## WORK REQUEST
Take every line from the listing below that includes "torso" and copy it.
START DATA PROVIDED
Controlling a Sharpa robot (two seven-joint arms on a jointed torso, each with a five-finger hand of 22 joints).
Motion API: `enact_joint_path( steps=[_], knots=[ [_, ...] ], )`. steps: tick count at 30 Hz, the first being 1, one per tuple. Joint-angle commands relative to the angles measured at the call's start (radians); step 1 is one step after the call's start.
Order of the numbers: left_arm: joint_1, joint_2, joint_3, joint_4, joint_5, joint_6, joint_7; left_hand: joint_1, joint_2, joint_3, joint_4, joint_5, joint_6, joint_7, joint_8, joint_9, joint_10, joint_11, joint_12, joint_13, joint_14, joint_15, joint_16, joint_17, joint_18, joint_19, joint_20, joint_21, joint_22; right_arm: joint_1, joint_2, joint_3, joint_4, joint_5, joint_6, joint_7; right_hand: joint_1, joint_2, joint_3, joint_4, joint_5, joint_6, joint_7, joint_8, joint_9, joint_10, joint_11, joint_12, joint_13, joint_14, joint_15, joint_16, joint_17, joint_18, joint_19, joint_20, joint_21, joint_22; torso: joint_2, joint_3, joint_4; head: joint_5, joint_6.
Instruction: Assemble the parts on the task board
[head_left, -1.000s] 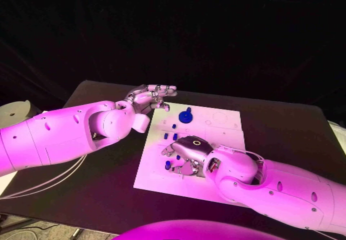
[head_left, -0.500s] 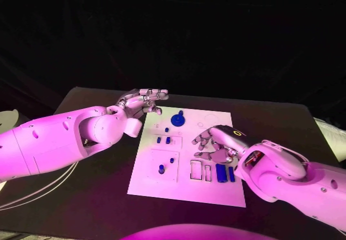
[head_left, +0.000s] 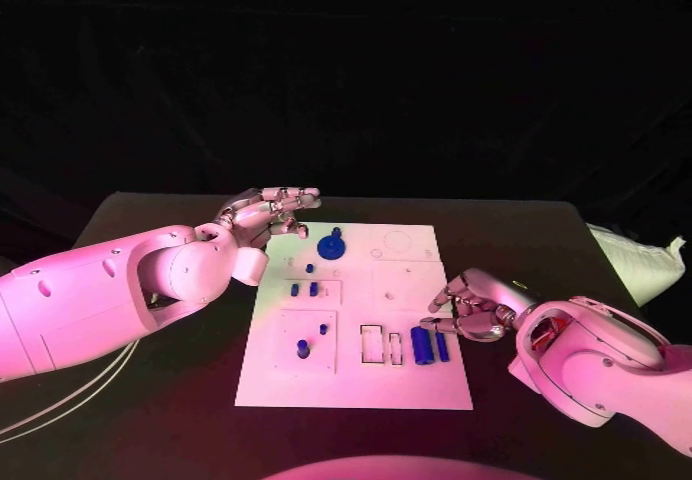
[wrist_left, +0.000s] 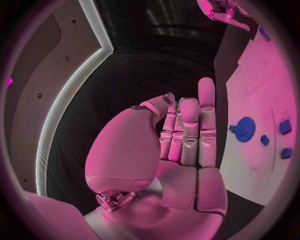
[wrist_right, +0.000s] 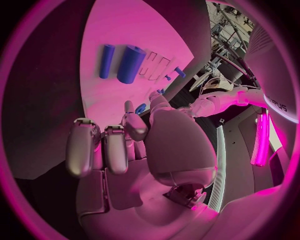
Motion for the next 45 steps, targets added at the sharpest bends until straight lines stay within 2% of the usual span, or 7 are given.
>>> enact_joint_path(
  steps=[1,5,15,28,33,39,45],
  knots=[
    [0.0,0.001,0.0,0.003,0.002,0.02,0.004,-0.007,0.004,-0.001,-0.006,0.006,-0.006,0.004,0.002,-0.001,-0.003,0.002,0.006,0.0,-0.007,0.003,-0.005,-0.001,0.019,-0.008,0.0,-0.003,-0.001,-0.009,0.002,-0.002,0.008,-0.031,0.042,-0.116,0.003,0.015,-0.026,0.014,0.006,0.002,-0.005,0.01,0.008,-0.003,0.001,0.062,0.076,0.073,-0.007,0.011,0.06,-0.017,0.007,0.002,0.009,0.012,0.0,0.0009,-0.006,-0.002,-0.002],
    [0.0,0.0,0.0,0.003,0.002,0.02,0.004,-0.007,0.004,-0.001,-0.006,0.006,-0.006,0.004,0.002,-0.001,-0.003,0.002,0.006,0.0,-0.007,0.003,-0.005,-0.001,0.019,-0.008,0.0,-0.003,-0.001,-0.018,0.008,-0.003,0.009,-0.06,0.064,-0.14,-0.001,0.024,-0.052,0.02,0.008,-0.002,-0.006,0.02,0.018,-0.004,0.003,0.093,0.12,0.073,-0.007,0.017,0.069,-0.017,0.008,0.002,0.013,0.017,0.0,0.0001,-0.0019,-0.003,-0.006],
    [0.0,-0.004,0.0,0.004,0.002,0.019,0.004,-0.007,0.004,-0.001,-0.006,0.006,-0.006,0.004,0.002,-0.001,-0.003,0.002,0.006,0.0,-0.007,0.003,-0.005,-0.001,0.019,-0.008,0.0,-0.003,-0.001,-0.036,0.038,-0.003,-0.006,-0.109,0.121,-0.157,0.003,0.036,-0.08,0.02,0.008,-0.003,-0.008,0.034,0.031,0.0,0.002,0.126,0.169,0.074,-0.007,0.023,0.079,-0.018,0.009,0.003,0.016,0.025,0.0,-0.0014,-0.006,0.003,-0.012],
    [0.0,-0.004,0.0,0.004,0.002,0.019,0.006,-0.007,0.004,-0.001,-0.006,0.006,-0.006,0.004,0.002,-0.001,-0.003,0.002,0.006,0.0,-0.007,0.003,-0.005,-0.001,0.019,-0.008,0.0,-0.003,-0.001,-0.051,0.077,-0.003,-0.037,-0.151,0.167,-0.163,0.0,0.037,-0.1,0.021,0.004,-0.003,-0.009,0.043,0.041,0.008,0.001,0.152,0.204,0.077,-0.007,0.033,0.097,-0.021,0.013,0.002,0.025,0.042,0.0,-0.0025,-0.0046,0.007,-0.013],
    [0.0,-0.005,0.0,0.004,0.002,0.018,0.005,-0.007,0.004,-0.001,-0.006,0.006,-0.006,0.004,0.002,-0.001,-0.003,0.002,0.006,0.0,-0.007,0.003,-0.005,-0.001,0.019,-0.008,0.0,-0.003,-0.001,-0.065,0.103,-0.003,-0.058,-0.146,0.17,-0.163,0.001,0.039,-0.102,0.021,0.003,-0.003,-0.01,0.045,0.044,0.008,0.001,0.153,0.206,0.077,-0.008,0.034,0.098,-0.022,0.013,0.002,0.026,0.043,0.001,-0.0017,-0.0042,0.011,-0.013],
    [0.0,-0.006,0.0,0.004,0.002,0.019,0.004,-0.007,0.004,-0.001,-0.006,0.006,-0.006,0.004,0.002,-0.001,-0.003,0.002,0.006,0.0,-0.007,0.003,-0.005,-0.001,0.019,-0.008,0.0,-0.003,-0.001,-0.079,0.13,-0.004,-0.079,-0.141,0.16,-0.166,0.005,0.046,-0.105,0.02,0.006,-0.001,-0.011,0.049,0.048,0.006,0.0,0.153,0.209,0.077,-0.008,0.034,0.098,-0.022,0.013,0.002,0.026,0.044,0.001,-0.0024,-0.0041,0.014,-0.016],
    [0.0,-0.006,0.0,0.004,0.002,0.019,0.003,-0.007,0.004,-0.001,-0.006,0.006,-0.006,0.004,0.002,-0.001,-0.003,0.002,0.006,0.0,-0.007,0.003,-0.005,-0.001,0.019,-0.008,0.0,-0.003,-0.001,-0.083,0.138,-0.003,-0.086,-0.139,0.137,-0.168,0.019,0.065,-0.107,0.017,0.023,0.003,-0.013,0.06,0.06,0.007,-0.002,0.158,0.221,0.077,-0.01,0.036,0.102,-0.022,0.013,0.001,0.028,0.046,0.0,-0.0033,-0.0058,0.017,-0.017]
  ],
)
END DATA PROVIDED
## SOLUTION TO THIS PROBLEM
Controlling a Sharpa robot (two seven-joint arms on a jointed torso, each with a five-finger hand of 22 joints).
Order of the numbers: left_arm: joint_1, joint_2, joint_3, joint_4, joint_5, joint_6, joint_7; left_hand: joint_1, joint_2, joint_3, joint_4, joint_5, joint_6, joint_7, joint_8, joint_9, joint_10, joint_11, joint_12, joint_13, joint_14, joint_15, joint_16, joint_17, joint_18, joint_19, joint_20, joint_21, joint_22; right_arm: joint_1, joint_2, joint_3, joint_4, joint_5, joint_6, joint_7; right_hand: joint_1, joint_2, joint_3, joint_4, joint_5, joint_6, joint_7, joint_8, joint_9, joint_10, joint_11, joint_12, joint_13, joint_14, joint_15, joint_16, joint_17, joint_18, joint_19, joint_20, joint_21, joint_22; torso: joint_2, joint_3, joint_4; head: joint_5, joint_6.

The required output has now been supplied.